Wednesday, January 02, 2013

That Bad Ceiling Feeling by Krugman
So, why am I feeling so despondent, and why do so many other progressives, like Noam Scheiber, feel the same? Because of the way Obama negotiated. He gave every indication of being more or less desperate to cut a deal before the year ended — even though going over the fiscal cliff was not at all a drop-dead moment, since we could have gone weeks or months without much real economic damage. 
Now, given his evident antsiness to cut a deal in this case, how credible is his promise to hang tough over the debt ceiling, which is a much brighter red line? He may say that he absolutely, positively won’t negotiate over the ceiling — but nothing in his past behavior makes that believable. 
Maybe this time will be different. Maybe the Treasury is secretly preparing to invoke the 14th amendment, or issue a trillion-dollar platinum coin, or direct that the whole budget gap be taken out of spending dear to Republicans. But I have to say that I now expect Obama to cave on the ceiling; and so, of course, do the Republicans, which means that the crisis is going to happen. 
The only thing that might save this situation is the fact that Obama has to be aware just how much is now riding on his willingness to finally stand up for his side; if he doesn’t, nobody will ever trust him again, and he will go down in history as the wimp who threw it all away. 
But even that may not be enough. I guess we’ll see.
House and Senate Democrats have to say no to cuts in Social Security and raising the eligibility age of Medicare.

Maybe in two months the economy will be in a better place so the threats by the nihilistic Republicans will be less threatening.

So, Krugman, Baker, Sheiber and Tim Duy believe Obama will cave. Commenters Cawley, Kervick etc. KNOW he will.

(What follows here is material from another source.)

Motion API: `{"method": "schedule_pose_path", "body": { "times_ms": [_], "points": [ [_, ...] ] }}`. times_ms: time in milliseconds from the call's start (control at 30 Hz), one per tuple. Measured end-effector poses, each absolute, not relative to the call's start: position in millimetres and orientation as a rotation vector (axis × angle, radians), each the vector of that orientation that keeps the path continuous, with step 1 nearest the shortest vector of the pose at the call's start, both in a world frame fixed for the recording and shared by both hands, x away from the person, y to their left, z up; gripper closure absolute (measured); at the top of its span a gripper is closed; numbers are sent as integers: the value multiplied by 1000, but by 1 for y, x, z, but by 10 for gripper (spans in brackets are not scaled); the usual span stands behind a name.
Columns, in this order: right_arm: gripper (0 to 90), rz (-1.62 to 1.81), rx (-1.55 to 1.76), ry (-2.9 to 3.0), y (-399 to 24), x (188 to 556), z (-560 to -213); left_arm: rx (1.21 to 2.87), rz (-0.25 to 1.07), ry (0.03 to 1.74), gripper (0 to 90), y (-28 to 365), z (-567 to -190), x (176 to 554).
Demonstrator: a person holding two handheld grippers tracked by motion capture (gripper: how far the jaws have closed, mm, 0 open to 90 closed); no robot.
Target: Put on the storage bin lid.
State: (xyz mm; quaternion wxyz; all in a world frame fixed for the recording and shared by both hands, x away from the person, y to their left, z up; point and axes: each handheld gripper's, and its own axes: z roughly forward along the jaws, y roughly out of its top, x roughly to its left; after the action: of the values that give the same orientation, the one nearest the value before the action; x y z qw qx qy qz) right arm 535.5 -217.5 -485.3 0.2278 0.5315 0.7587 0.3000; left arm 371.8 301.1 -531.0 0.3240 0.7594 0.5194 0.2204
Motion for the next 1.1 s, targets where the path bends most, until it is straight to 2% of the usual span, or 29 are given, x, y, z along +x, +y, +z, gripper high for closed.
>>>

My guess is that they they will follow the usual clown show routine per Scheiber:
For Democrats, the optimistic take-away is that the two parties set up a mechanism for getting deals done, which is roughly as follows: First, the White House works out a compromise with Mitch McConnell, which passes the Senate with a bipartisan super-majority. This effectively isolates the House GOP and tells John Boehner the game is up. Boehner then lets his conservative members kvetch at length about McConnell’s treachery and the cosmic unfairness of it all. But eventually he brings up the compromise for a vote, and it passes with several dozen Republicans and a majority of Democrats.

Suffice it to say, the process is messy and full of anxious last-minute lurches in either direction. But it ultimately gets the job done. We could do worse than running the same playbook when we’re on the clock again in March.